• **Your instructions**
A faithful copy of the listing below is needed, one that contains no pictures.

• **Material shown**
§ §

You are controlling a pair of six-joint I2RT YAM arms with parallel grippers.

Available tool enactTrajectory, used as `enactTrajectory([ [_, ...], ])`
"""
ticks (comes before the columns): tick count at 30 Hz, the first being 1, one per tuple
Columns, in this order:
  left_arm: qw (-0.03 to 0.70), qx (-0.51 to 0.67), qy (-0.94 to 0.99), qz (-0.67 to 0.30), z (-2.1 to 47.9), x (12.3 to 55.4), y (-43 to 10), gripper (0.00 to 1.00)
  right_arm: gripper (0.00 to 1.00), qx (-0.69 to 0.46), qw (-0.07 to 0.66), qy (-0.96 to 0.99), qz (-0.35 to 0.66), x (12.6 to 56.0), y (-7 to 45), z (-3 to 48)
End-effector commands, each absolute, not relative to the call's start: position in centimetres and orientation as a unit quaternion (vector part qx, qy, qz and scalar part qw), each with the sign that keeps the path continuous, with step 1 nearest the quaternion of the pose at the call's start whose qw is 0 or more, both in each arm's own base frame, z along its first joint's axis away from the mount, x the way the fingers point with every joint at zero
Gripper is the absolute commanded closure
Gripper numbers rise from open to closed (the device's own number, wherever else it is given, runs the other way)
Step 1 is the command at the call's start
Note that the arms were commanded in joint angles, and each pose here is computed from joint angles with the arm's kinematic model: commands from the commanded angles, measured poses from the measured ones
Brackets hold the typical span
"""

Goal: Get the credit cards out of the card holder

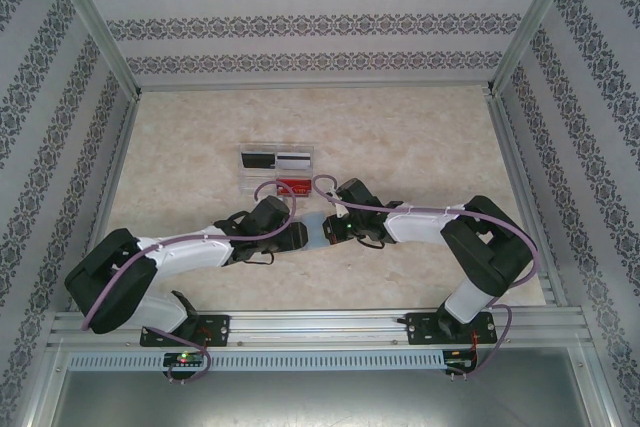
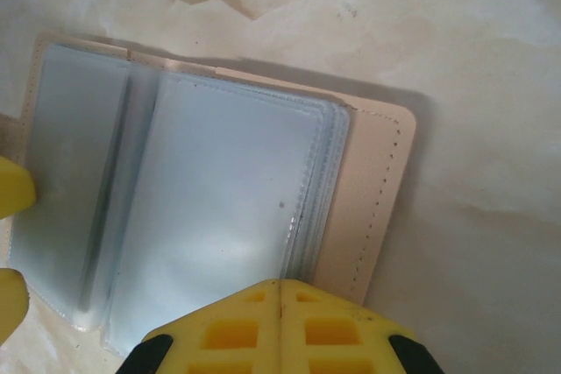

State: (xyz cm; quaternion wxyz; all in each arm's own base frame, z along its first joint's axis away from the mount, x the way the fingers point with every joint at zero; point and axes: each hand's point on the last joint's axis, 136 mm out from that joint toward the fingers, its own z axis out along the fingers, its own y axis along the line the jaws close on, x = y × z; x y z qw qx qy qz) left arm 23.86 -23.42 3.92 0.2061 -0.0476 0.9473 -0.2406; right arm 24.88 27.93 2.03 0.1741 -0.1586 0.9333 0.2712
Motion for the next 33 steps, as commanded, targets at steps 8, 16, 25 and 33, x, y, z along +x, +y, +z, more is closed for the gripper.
enactTrajectory([
  [8,0.218,-0.037,0.948,-0.229,4.5,23.8,-23.2,0.38,1.00,-0.151,0.152,0.941,0.261,24.5,27.4,0.9],
  [16,0.227,-0.054,0.955,-0.184,4.4,23.1,-20.6,0.36,1.00,-0.151,0.151,0.941,0.263,24.4,27.5,0.9],
  [25,0.207,-0.052,0.959,-0.188,3.0,23.2,-21.5,0.36,1.00,-0.152,0.151,0.941,0.262,24.4,27.5,0.9],
  [33,0.199,-0.046,0.958,-0.199,2.7,23.3,-22.2,0.37,1.00,-0.152,0.149,0.941,0.263,24.4,27.5,0.9],
])
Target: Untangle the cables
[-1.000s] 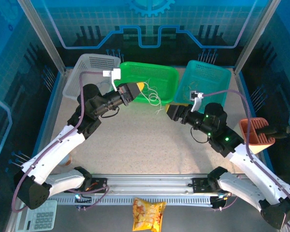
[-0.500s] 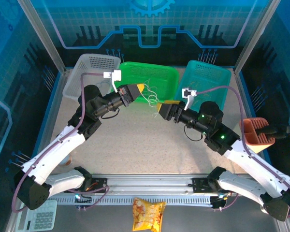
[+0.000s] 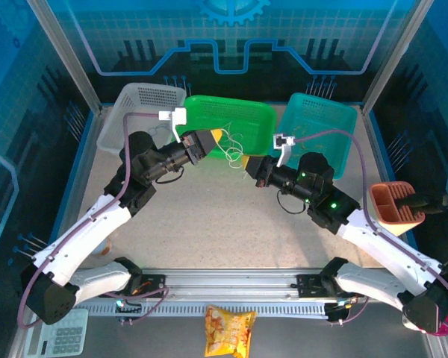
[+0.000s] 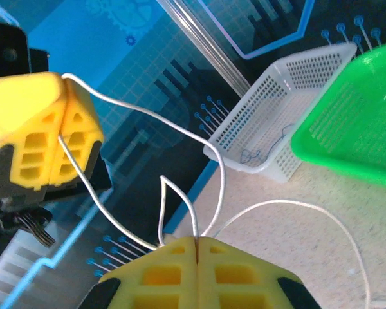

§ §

• **Task response**
You are controlling a pair of six-joint I2RT YAM arms with parallel grippers.

Available tool enactTrajectory, used as `enactTrajectory([ [_, ...], ])`
"""
ticks (comes before the columns): tick count at 30 Hz, the first being 1, one per tuple
Columns, in this order:
  left_arm: qw (-0.03 to 0.70), qx (-0.51 to 0.67), qy (-0.94 to 0.99), qz (-0.67 to 0.30), z (-2.1 to 47.9), x (12.3 to 55.4), y (-43 to 10), gripper (0.00 to 1.00)
  right_arm: gripper (0.00 to 1.00), qx (-0.69 to 0.46), qw (-0.07 to 0.66), qy (-0.96 to 0.99), qz (-0.35 to 0.66), x (12.6 to 56.0), y (-7 to 45), z (-3 to 48)
End-effector commands, each absolute, not relative to the call's start: position in centimetres and orientation as a unit quaternion (vector part qx, qy, qz and scalar part qw), each with the sign that keeps the path continuous, with step 1 nearest the quaternion of the pose at the call's start whose qw is 0 or more, both in each arm's own base frame, z along its first joint's axis away from the mount, x the way the fingers point with every joint at zero
Gripper is the absolute commanded closure
Gripper numbers rise from open to closed (the device's own number, wherever else it is given, runs the other way)
Step 1 is the command at the call's start
Note that the arms were commanded in joint angles, and each pose here is computed from joint angles with the arm's kinematic model: commands from the commanded angles, measured poses from the measured ones
Brackets hold the typical span
"""

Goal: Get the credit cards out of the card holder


State: (xyz cm; quaternion wxyz; all in each arm's own base frame, z along its first joint's axis away from the mount, x the way the fingers point with every joint at zero; point and axes: each hand's point on the last joint's axis, 136 mm out from that joint toward the fingers, its own z axis out along the fingers, its own y axis along the line the jaws close on, x = y × z; x y z qw qx qy qz) left arm 23.86 -23.42 3.92 0.2061 -0.0476 0.9473 -0.2406; right arm 24.88 27.93 2.03 0.1741 -0.1586 0.9333 0.2712
Motion for the next 33 steps, as commanded, targets at steps 8, 16, 25 and 33, x, y, z along +x, +y, +z, more is closed for the gripper.
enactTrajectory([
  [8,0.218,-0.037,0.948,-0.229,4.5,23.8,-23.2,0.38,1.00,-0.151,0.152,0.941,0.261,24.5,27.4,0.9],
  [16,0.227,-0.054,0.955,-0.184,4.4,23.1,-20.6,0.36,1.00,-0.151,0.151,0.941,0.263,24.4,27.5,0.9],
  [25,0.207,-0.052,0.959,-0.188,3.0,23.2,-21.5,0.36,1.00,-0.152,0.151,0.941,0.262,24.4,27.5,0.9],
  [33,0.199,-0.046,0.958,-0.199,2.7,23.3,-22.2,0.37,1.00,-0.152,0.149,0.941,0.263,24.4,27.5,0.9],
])
Target: Untangle the cables
[-1.000s] 
[-0.500s] 
[+0.000s] 
[+0.000s] 

The answer given above is complete as it stands.